O acesso à justiça é indispensável para a efetivação dos demais direitos previstos na Constituição e nas leis. Afinal, de que adiantaria a existência de direitos fundamentais se não houvesse mecanismos adequados para sua proteção e garantia? O Estado democrático tem a responsabilidade de assegurar que todos os indivíduos tenham acesso ao sistema de justiça, independentemente de sua condição social, econômica ou cultural.

Além disso, o acesso à justiça contribui para o fortalecimento da confiança dos cidadãos nas instituições democráticas, pois demonstra que o Estado está comprometido com a garantia dos direitos e com a solução pacífica dos conflitos. É por meio do acesso à justiça que a população encontra um canal legítimo para resolver disputas, obter reparação por danos sofridos e buscar a responsabilização por violações de direitos.

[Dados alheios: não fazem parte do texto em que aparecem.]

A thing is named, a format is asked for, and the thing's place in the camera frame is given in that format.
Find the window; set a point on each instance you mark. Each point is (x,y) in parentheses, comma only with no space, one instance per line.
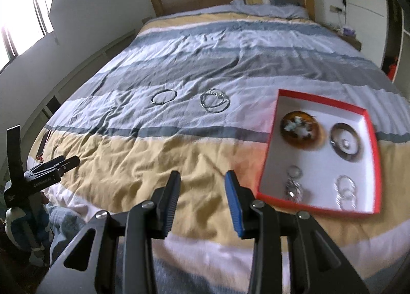
(23,23)

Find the wall power outlet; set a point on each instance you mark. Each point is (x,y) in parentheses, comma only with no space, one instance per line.
(335,9)

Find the striped pillow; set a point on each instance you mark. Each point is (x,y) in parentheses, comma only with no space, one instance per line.
(266,2)

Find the thin silver bangle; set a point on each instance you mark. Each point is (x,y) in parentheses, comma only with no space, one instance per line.
(163,96)

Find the red shallow box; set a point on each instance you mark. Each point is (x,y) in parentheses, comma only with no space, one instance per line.
(316,179)

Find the white wardrobe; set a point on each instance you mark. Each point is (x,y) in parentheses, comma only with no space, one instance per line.
(380,27)

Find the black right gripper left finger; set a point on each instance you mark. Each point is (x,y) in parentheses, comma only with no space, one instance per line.
(165,199)

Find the wooden nightstand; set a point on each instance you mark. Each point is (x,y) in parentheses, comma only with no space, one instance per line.
(355,43)

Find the striped bed duvet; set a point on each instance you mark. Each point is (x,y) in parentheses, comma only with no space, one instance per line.
(227,65)

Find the smartphone with red case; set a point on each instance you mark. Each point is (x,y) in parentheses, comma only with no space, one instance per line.
(40,150)

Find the dark horn bangle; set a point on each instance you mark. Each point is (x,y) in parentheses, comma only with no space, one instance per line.
(338,149)

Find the red object in wardrobe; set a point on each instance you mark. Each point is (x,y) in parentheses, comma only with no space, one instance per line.
(391,67)

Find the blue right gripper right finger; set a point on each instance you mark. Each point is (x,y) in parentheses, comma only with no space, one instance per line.
(239,200)

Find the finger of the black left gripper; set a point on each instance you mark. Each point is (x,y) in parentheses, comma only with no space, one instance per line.
(51,172)

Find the purple tissue box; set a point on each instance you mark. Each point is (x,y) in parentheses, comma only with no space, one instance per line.
(347,31)

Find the amber bangle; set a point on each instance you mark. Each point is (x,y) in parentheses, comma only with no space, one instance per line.
(299,129)

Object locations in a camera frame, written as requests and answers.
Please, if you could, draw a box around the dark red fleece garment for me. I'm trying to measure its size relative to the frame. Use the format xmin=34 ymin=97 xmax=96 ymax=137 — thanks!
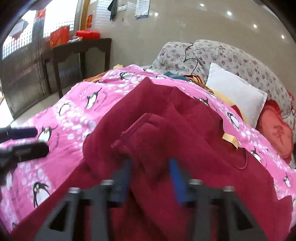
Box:
xmin=12 ymin=79 xmax=292 ymax=240

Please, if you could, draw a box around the pink penguin blanket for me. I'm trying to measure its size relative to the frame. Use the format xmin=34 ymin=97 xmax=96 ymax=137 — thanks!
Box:
xmin=1 ymin=65 xmax=295 ymax=232

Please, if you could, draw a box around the dark wooden side table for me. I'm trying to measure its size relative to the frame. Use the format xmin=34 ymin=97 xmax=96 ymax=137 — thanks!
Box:
xmin=41 ymin=38 xmax=112 ymax=98

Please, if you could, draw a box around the red embroidered cushion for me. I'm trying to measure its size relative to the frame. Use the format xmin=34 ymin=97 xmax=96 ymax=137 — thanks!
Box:
xmin=256 ymin=99 xmax=293 ymax=164

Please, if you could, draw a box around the orange patterned cloth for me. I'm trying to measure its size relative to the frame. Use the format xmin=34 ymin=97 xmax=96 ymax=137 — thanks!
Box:
xmin=83 ymin=64 xmax=124 ymax=83

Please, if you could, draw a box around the white square pillow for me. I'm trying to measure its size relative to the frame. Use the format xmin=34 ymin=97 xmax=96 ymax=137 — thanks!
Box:
xmin=206 ymin=63 xmax=267 ymax=128

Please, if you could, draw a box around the red gift bag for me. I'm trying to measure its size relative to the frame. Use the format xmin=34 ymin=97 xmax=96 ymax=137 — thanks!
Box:
xmin=50 ymin=26 xmax=70 ymax=48

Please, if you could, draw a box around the red box on table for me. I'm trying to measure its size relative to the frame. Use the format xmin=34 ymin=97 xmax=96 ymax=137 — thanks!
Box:
xmin=75 ymin=30 xmax=100 ymax=40

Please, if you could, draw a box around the teal cloth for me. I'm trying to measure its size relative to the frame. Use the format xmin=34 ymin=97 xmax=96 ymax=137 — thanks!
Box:
xmin=164 ymin=72 xmax=190 ymax=82

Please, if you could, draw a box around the floral grey quilt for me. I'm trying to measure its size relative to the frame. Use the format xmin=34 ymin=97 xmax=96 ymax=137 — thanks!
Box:
xmin=150 ymin=40 xmax=295 ymax=128

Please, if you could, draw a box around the dark hanging cloth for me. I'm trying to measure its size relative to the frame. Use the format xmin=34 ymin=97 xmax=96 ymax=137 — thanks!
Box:
xmin=107 ymin=0 xmax=118 ymax=21

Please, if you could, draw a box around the black cable on quilt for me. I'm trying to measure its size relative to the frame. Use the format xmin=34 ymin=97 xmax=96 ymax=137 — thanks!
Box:
xmin=182 ymin=42 xmax=200 ymax=75

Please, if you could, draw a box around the wall calendar poster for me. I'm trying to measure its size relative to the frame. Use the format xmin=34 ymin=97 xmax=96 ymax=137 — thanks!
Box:
xmin=135 ymin=0 xmax=150 ymax=19

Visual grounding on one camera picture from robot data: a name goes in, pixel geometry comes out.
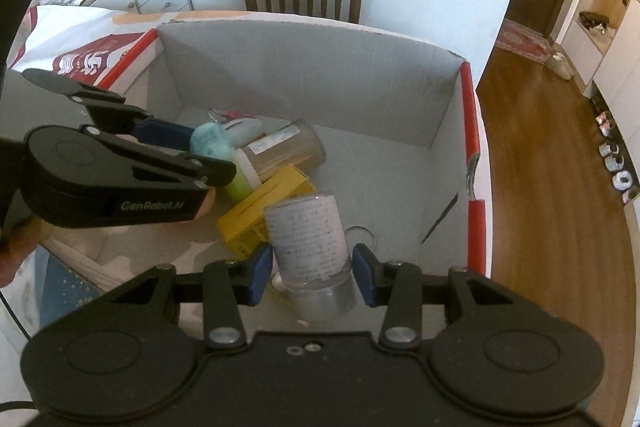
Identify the teal egg-shaped toy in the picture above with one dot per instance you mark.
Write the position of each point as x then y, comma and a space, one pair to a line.
211, 140

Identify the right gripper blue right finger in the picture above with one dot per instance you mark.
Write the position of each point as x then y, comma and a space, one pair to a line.
364, 266

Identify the red patterned door mat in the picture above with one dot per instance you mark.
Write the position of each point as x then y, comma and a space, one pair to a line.
525, 42

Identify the green white glue pen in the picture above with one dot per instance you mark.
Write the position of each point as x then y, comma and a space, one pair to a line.
240, 133

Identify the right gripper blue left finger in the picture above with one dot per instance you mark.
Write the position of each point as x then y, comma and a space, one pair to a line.
260, 263

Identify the white wall cabinet unit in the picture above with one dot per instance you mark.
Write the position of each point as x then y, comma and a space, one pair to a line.
602, 38

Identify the left hand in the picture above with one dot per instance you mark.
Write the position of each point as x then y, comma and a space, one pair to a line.
22, 231

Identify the clear toothpick jar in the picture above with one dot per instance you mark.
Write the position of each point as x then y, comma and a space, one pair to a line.
296, 144

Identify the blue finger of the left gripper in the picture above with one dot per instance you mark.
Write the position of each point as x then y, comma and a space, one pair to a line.
162, 133

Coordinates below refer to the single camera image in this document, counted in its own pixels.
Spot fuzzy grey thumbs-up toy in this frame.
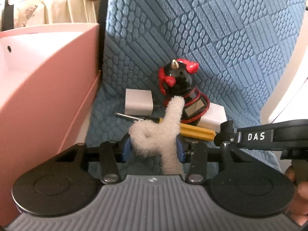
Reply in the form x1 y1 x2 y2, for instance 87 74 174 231
128 96 184 176

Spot white rectangular block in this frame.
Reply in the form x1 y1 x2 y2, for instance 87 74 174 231
197 103 227 133

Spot black red devil duck figurine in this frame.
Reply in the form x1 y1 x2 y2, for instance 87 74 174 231
158 59 210 126

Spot person right hand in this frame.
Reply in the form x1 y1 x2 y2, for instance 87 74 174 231
284 165 308 226

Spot pink storage box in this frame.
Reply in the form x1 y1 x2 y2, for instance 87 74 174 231
1 23 101 226

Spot blue textured sofa cover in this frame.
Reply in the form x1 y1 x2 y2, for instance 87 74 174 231
85 0 308 181

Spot beige floral bed skirt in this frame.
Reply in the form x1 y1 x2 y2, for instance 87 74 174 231
14 0 100 28

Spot yellow handled screwdriver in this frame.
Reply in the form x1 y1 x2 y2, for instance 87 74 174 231
114 112 216 141

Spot grey wall charger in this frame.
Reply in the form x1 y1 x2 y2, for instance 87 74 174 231
124 89 154 116

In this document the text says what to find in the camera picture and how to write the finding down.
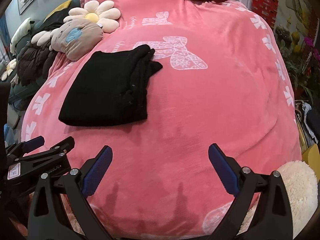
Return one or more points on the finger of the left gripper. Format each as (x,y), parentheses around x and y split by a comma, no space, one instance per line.
(60,149)
(25,146)

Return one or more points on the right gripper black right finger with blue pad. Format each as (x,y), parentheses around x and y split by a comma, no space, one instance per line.
(260,209)

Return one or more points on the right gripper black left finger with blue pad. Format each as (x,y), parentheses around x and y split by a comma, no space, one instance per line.
(47,216)

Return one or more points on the black knit gloves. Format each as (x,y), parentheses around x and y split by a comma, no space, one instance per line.
(110,89)

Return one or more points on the cream fluffy cushion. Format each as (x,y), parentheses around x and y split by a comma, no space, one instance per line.
(301,185)

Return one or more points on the yellow object at right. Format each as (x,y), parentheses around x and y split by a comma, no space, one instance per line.
(311,157)

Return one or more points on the small daisy pillow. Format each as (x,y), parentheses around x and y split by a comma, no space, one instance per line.
(8,70)

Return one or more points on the dark brown puffer jacket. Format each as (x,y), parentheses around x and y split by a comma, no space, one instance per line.
(34,62)

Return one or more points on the grey bear plush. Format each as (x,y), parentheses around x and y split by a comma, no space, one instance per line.
(74,38)

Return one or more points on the white plush toy on sofa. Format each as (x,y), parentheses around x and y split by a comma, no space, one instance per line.
(21,32)

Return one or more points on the yellow black cushion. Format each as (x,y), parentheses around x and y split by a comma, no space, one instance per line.
(62,6)

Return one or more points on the white daisy flower pillow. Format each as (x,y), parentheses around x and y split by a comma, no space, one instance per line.
(104,14)

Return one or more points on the potted plant with flowers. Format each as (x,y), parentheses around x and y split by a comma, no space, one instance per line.
(301,60)

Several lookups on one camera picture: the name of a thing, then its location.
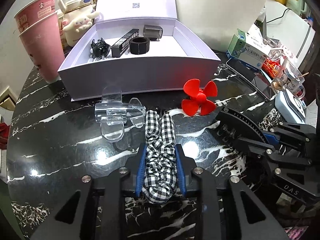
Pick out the black white gingham scrunchie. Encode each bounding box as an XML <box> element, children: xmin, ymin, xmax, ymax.
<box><xmin>142</xmin><ymin>110</ymin><xmax>177</xmax><ymax>204</ymax></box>

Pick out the red plastic fan propeller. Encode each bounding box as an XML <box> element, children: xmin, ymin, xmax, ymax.
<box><xmin>181</xmin><ymin>79</ymin><xmax>217</xmax><ymax>116</ymax></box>

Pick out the white blue small case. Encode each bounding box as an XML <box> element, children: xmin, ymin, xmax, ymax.
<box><xmin>274</xmin><ymin>89</ymin><xmax>306</xmax><ymax>124</ymax></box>

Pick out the clear cartoon glass mug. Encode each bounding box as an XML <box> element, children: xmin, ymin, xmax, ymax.
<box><xmin>271</xmin><ymin>59</ymin><xmax>306</xmax><ymax>99</ymax></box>

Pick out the black tablet device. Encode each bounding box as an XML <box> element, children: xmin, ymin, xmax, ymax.
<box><xmin>226</xmin><ymin>59</ymin><xmax>274</xmax><ymax>101</ymax></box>

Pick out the green white medicine box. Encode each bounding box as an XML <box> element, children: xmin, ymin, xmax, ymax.
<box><xmin>226</xmin><ymin>29</ymin><xmax>271</xmax><ymax>70</ymax></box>

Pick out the red plaid scarf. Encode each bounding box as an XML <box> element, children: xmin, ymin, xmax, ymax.
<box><xmin>0</xmin><ymin>122</ymin><xmax>10</xmax><ymax>150</ymax></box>

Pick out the white foam chair back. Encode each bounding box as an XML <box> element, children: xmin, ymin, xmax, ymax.
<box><xmin>176</xmin><ymin>0</ymin><xmax>267</xmax><ymax>52</ymax></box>

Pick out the dark translucent cube box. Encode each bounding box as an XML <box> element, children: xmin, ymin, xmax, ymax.
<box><xmin>143</xmin><ymin>24</ymin><xmax>163</xmax><ymax>41</ymax></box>

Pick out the small black claw clip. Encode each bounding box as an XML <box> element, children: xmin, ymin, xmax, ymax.
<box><xmin>90</xmin><ymin>38</ymin><xmax>111</xmax><ymax>59</ymax></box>

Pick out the black rectangular cosmetic box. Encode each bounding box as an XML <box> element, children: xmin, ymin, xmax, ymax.
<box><xmin>111</xmin><ymin>29</ymin><xmax>139</xmax><ymax>58</ymax></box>

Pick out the lavender gift box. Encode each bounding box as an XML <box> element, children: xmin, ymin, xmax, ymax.
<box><xmin>59</xmin><ymin>0</ymin><xmax>220</xmax><ymax>103</ymax></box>

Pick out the cream cartoon dog bottle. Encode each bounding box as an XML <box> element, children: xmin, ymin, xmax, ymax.
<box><xmin>57</xmin><ymin>0</ymin><xmax>99</xmax><ymax>47</ymax></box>

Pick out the upper pink paper cup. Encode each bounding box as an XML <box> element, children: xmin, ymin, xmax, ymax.
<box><xmin>14</xmin><ymin>0</ymin><xmax>56</xmax><ymax>34</ymax></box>

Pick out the white appliance with cable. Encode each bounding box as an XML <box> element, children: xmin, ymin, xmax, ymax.
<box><xmin>257</xmin><ymin>0</ymin><xmax>316</xmax><ymax>67</ymax></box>

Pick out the black ring band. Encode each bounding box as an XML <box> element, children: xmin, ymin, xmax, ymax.
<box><xmin>129</xmin><ymin>37</ymin><xmax>150</xmax><ymax>55</ymax></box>

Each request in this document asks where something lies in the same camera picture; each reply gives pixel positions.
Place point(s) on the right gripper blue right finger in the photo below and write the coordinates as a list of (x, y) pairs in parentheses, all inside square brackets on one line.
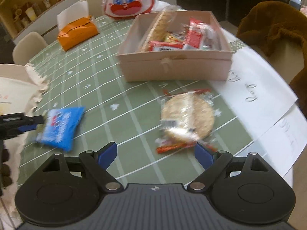
[(213, 163)]

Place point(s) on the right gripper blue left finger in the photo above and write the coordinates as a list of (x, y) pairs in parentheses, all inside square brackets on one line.
[(95, 165)]

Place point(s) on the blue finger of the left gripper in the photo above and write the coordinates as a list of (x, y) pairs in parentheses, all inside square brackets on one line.
[(35, 120), (26, 128)]

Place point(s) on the blue seaweed snack packet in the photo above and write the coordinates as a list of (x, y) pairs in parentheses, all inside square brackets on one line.
[(59, 127)]

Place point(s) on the round rice cracker packet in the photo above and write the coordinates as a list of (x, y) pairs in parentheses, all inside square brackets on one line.
[(187, 118)]

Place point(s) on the clear small candy packet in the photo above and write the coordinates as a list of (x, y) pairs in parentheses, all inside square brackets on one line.
[(210, 40)]

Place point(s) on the red spicy strip packet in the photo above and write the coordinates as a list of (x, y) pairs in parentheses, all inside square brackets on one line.
[(194, 36)]

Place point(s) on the long cracker stick packet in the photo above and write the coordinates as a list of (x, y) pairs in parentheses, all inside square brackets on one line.
[(158, 28)]

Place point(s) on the small red snack packet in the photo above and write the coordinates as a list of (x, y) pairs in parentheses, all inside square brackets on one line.
[(162, 46)]

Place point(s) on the round bread bun packet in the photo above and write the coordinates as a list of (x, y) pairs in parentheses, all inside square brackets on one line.
[(174, 38)]

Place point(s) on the cream illustrated tote bag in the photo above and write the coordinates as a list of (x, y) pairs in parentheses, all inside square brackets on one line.
[(21, 90)]

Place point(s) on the white paper sheet lower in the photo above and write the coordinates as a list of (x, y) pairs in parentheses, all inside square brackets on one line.
[(283, 143)]

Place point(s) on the white paper sheet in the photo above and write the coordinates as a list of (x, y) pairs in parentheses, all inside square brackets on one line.
[(255, 92), (283, 143)]

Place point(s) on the beige chair left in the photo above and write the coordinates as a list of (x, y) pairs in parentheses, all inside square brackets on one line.
[(28, 47)]

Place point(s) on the beige chair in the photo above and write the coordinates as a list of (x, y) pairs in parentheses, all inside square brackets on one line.
[(95, 8), (28, 47)]

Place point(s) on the white paper sheet upper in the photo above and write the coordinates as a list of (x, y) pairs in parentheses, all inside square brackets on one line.
[(255, 92)]

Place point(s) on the orange tissue box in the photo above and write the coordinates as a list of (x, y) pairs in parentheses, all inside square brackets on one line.
[(77, 32)]

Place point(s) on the pink cardboard box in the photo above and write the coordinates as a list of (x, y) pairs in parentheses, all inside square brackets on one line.
[(173, 64)]

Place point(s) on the white tissue paper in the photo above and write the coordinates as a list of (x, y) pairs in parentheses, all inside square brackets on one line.
[(72, 13)]

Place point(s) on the beige chair middle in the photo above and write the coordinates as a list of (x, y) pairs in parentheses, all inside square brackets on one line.
[(95, 8)]

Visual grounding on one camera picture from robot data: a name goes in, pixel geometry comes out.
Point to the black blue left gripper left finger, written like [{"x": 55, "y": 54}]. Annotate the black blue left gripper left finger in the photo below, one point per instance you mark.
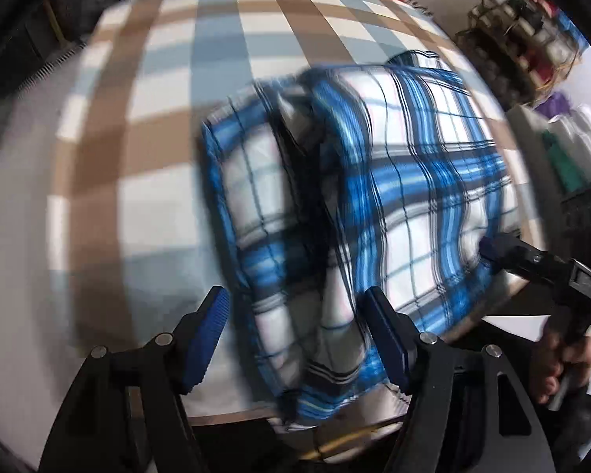
[{"x": 123, "y": 405}]

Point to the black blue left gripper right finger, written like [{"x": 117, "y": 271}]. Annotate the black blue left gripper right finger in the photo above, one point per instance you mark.
[{"x": 468, "y": 409}]

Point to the person's right hand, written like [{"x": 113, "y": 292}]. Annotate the person's right hand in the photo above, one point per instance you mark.
[{"x": 552, "y": 356}]

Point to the blue white plaid shirt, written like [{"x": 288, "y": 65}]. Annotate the blue white plaid shirt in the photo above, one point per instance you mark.
[{"x": 339, "y": 179}]

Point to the green folded garment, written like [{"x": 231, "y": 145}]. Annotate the green folded garment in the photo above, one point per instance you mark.
[{"x": 568, "y": 174}]

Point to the wooden shoe rack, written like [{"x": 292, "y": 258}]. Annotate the wooden shoe rack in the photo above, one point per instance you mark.
[{"x": 521, "y": 48}]

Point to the purple bag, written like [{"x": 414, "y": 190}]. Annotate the purple bag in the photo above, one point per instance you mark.
[{"x": 556, "y": 104}]

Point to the checkered brown blue bed cover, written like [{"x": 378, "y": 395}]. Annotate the checkered brown blue bed cover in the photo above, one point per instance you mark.
[{"x": 132, "y": 240}]

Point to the stack of white folded clothes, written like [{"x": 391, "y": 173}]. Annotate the stack of white folded clothes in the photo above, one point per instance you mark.
[{"x": 572, "y": 130}]

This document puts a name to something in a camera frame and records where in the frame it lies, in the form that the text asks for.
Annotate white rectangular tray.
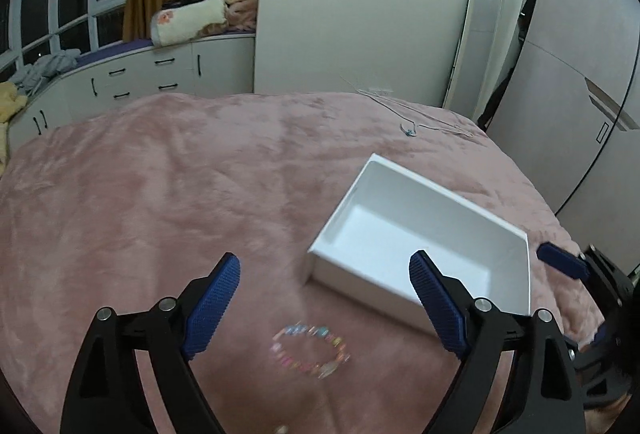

A função do Estado no acesso à justiça transcende a disponibilização de tribunais e juízes. Abarca, também, a implementação de políticas públicas e a adoção de medidas destinadas a tornar o sistema de justiça mais acessível, eficiente e igualitário. Isso engloba investimentos na infraestrutura judiciária, na capacitação dos profissionais do direito, na promoção da mediação e da conciliação como métodos alternativos de resolução de conflitos, na ampliação da assistência jurídica gratuita e na eliminação de obstáculos burocráticos que dificultam o acesso à justiça.

Com a implantação do Estado Social de Direito junto às funções das nações modernas, ocorreu o ingresso à jurisdição dos direitos individuais e coletivos, do que os alemães chamam de Sozialer Rechstaat, também denominado Welfare State.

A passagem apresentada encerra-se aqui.